> EXERCISE INSTRUCTIONS
Please reproduce the data in full, exactly as it stands.

****************

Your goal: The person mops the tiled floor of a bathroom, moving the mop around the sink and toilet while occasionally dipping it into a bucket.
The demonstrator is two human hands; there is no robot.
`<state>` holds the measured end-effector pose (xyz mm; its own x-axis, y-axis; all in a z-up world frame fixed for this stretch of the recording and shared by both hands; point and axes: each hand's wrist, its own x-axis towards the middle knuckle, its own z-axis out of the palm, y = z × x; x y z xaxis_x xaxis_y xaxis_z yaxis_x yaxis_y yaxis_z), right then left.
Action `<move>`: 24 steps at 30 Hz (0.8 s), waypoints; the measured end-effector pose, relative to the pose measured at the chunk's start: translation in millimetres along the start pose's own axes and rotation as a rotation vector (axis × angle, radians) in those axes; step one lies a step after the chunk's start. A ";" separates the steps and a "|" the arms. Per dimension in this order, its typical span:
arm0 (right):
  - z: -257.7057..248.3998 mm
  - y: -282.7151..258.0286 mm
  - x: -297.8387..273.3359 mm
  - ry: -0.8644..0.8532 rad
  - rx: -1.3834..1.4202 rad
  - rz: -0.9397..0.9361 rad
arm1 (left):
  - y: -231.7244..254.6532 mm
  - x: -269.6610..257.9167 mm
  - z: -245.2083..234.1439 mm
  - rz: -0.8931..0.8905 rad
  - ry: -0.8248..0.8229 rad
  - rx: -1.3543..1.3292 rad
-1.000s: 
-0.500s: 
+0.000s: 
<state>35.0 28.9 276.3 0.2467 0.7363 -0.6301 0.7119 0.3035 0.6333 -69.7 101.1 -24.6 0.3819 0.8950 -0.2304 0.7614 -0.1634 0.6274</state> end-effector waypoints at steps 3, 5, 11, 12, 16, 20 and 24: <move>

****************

> COMPLETED TASK
Your goal: The person mops the tiled floor of a bathroom, moving the mop around the sink and toilet while occasionally dipping it into a bucket.
The demonstrator is two human hands; there is no robot.
`<state>` holds the measured end-effector pose (xyz mm; its own x-axis, y-axis; all in a z-up world frame fixed for this stretch of the recording and shared by both hands; point and axes: each hand's wrist, its own x-axis towards the middle knuckle, its own z-axis out of the palm, y = z × x; x y z xaxis_x xaxis_y xaxis_z yaxis_x yaxis_y yaxis_z), right then left.
Action `<move>`: 24 steps at 30 Hz (0.8 s), waypoints; the measured end-effector pose, relative to the pose measured at the chunk's start: translation in millimetres along the start pose's own axes and rotation as a rotation vector (axis × angle, radians) in those axes; step one lies a step after the chunk's start. A ";" separates the steps and a "|" the arms. Per dimension in this order, its typical span:
arm0 (right):
  - z: -257.7057..248.3998 mm
  - y: -282.7151..258.0286 mm
  - x: -297.8387..273.3359 mm
  - ry: -0.8644..0.8532 rad
  - rx: -1.3834..1.4202 rad
  - rz: -0.9397..0.9361 rad
arm1 (left):
  - y: -231.7244..254.6532 mm
  - x: -269.6610..257.9167 mm
  - z: -245.2083..234.1439 mm
  - rz: -0.8931..0.8905 rad
  - ry: -0.8248..0.8229 rad
  - rx: -1.3543..1.3292 rad
-1.000s: 
-0.500s: 
+0.000s: 
<state>35.0 28.9 276.3 0.2467 0.7363 -0.6301 0.7119 0.3035 0.6333 -69.7 101.1 -24.6 0.3819 0.8950 -0.2304 0.7614 -0.1634 0.6274</state> end-effector waypoints at steps 3, 5, 11, 12, 16, 20 and 24: <move>

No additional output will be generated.